What the task asks:
Taking the data below, please print only the lines from the line holding "item at (241, 60): (1.84, -0.30, 1.18);" to the line holding "Picture size 375", inclusive, with pictures omitted.

Record extracts:
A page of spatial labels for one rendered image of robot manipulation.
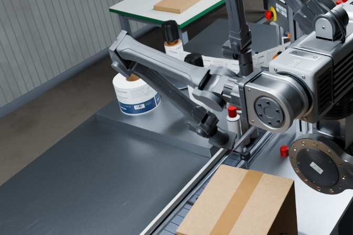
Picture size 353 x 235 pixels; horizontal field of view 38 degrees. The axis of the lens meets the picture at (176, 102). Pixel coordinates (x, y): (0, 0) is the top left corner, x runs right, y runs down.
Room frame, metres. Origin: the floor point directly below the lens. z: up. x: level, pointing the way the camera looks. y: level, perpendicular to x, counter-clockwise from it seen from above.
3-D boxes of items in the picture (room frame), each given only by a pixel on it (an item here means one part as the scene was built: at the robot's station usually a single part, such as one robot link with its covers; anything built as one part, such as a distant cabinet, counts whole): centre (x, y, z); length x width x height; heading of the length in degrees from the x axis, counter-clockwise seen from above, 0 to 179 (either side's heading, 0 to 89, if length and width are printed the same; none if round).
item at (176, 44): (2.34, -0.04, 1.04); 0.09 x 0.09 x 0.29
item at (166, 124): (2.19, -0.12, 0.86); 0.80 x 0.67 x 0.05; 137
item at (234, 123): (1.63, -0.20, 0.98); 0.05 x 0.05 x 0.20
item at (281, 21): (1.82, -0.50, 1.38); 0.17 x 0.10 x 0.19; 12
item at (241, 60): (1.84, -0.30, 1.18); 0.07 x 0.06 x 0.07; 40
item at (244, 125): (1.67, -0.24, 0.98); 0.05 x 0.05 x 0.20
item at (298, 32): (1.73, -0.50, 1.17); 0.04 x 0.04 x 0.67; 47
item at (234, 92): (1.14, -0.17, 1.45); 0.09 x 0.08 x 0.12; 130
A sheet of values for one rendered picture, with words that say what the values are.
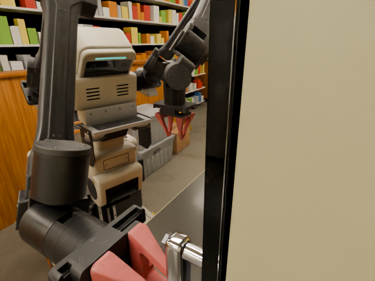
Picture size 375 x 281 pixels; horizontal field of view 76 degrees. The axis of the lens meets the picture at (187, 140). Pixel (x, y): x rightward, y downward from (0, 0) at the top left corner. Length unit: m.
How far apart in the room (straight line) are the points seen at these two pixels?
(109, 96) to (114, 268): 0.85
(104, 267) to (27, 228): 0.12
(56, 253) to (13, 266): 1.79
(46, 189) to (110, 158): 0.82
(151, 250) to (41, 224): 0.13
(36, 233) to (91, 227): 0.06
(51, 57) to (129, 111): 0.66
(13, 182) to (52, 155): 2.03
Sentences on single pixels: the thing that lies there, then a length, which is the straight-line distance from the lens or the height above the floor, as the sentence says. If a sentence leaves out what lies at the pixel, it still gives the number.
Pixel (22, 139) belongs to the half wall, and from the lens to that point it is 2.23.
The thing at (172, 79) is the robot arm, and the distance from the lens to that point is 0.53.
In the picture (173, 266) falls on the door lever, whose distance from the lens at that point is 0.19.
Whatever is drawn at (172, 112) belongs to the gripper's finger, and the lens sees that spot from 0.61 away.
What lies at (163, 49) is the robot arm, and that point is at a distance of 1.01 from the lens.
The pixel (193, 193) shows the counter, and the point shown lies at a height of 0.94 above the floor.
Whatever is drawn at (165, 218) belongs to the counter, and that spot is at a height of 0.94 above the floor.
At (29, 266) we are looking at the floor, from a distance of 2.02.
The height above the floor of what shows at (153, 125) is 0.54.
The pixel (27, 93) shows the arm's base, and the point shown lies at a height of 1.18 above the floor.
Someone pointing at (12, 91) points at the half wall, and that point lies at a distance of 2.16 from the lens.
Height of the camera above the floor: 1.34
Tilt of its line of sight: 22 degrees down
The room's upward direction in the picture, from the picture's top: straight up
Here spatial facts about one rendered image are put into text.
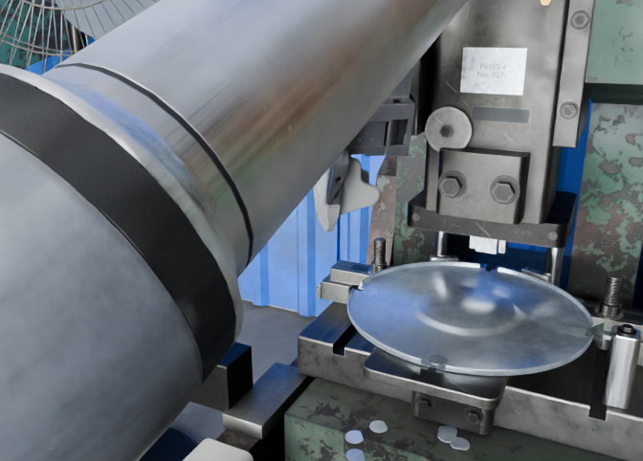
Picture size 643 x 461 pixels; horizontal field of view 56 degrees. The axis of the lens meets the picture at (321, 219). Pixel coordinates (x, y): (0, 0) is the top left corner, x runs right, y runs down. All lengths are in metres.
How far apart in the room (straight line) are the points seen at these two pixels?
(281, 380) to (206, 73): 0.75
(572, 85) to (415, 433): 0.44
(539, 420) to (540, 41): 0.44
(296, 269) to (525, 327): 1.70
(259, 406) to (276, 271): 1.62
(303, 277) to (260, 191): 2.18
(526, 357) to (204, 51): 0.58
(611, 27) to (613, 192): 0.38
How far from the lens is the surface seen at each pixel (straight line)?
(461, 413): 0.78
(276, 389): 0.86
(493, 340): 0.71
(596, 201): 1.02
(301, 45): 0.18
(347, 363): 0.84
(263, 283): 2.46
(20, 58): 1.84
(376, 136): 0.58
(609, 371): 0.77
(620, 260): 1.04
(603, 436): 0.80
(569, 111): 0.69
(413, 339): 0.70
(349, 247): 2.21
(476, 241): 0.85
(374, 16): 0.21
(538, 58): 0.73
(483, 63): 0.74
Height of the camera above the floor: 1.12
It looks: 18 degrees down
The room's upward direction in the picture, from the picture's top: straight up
--
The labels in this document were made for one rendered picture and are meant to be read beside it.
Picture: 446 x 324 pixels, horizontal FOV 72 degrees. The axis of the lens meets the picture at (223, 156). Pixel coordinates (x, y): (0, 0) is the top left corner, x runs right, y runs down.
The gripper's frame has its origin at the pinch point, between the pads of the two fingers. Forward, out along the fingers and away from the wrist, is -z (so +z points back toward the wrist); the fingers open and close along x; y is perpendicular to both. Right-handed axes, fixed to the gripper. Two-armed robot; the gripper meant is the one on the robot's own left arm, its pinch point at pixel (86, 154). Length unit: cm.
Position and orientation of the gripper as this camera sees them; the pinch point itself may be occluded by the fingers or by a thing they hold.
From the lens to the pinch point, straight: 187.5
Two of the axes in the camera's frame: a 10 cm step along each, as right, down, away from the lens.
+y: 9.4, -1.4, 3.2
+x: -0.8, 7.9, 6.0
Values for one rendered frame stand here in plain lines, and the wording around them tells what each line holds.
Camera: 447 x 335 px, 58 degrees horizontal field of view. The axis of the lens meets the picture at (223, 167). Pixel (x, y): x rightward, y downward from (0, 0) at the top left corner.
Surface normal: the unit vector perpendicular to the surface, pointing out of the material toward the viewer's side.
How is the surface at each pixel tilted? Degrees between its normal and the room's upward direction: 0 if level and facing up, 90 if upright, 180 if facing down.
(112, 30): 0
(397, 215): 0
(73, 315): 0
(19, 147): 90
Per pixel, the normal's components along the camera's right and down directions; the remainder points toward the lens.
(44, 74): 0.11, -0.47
--
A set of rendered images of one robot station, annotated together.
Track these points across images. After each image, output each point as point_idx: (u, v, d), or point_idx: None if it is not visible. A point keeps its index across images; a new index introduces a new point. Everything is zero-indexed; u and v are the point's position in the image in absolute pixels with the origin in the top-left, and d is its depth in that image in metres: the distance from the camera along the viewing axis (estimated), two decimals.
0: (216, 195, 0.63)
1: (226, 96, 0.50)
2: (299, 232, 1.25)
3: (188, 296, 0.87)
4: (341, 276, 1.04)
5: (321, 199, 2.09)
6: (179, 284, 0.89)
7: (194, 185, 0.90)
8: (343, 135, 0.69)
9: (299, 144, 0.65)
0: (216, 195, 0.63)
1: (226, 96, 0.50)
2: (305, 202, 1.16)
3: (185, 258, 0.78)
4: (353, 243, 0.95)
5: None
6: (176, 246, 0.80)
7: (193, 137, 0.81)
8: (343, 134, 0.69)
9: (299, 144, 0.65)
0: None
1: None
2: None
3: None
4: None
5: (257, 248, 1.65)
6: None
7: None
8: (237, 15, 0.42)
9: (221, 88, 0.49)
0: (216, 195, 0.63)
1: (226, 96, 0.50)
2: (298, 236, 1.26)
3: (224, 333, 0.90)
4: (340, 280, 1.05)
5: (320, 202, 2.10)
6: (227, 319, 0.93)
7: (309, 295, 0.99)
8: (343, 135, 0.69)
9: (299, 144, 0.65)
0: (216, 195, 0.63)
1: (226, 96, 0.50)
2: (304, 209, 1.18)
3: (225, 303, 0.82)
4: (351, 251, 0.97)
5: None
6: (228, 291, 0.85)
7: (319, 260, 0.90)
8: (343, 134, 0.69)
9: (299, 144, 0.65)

Written reply:
item at (241, 60): (1.84, -0.30, 1.18); 0.07 x 0.06 x 0.07; 40
item at (244, 125): (1.67, -0.24, 0.98); 0.05 x 0.05 x 0.20
item at (298, 32): (1.73, -0.50, 1.17); 0.04 x 0.04 x 0.67; 47
item at (234, 92): (1.14, -0.17, 1.45); 0.09 x 0.08 x 0.12; 130
A sheet of values for one rendered picture, with words that say what the values are.
Picture size 375 x 281 pixels; horizontal field of view 76 degrees. The axis of the lens meets the picture at (187, 140). Pixel (x, y): x rightward, y downward from (0, 0) at the top left corner. Length unit: m.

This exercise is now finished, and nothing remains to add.